3. Any third party access to the goods and claims belonging to H+W shall be immediately notified by the contractual partner.
Where reference is made in this clause to ownership, this applies correspondingly for the transfer of usage rights/licence rights for the software product, and these rights shall thus only be transferred subject to a condition precedent.
VII. Liability for defects/Liability limitation/Time-barring
The contractual parties agree that it is not possible to develop programs such that they will work perfectly under all conditions of use. This agreement does not affect the obligation of the user to process the program in an optimal way.
The statutory warranty conditions shall apply, unless otherwise specified elsewhere.
The scope of any claims for rectification shall be limited to the subsequent delivery of a new program / or reworking. In the event of failure to rectify, the contractual partner may reduce the price or withdraw from the contract. The claim for damages due to defective performance is – subject to 6. - excluded.
All warranty rights are excluded, if obvious defects are not signalled within a deadline of two weeks from delivery of the program. In this case, the timely transmission of the complaint within the specified grace period is sufficient for compliance. The burden of proof to show receipt remains unaffected. § 377 German Commercial Code remains unaffected.
If the contractual partner is a contractor, claims for defects shall be time-barred in one year. The relevant legal provisions apply for the start of statutory limitation.

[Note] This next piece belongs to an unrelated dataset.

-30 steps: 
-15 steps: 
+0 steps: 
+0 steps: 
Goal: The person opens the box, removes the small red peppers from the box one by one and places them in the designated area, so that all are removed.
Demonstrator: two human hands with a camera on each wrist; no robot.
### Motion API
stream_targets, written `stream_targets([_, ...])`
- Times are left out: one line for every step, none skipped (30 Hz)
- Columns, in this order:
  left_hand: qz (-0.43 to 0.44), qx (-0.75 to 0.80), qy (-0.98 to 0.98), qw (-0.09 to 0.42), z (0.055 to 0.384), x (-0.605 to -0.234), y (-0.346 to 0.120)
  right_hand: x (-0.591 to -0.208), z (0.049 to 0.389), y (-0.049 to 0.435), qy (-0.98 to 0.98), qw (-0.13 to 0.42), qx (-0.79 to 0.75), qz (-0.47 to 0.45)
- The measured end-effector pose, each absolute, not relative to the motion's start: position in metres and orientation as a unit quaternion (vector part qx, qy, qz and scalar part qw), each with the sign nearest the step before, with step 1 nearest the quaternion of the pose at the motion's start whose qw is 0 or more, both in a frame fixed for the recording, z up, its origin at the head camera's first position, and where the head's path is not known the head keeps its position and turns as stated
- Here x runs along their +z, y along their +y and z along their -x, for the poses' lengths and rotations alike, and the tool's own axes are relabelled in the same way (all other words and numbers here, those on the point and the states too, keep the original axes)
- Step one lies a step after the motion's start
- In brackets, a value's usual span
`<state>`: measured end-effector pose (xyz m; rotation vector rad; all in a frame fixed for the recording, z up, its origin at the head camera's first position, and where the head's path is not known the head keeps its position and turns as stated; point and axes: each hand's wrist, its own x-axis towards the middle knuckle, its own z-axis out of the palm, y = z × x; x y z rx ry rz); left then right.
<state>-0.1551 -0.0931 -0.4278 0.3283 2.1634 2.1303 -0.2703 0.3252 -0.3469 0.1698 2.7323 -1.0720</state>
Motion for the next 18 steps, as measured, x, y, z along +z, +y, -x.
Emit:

For damages resulting from the destruction of life, personal injury or health damages, H+W accepts liability in accordance with the legal provisions. For other damage – subject to clause 3 – liability shall only be admitted for intent and gross negligence of the user, or his/her statutory agent or assistant or vicarious agent. For other damage caused by negligence, which arises due to infringement of a key contractual obligation, H+W shall also be liable, limited, however, to foreseeable damage in such cases. The liability pursuant to the Product Liability Act remains unaffected by the existing regulations.
VIII. Verbal ancillary agreements
Any modifications made to the contract must be made in writing. There are no verbal ancillary agreements.
IX. Place of performance/Place of jurisdiction/ Applicable law
If Customer is a businessperson, a legal entity under public law or a special fund under public law, Tostedt shall be the place of jurisdiction. The same applies if the contractual partner has no general domestic place of jurisdiction.
Clause 1 does not apply if the legal dispute concerns any claims other than those involving an economic interest or when a single place of jurisdiction is established for the case.
5. The place of performance for delivery and payment is Buchholz, the registered office of H+W.
The law of the Federal Republic of Germany shall govern all legal relationships between H+W and Customer with the exception of the Vienna Sales Convention 1980 (CISG), even if Customer has registered his/her company overseas.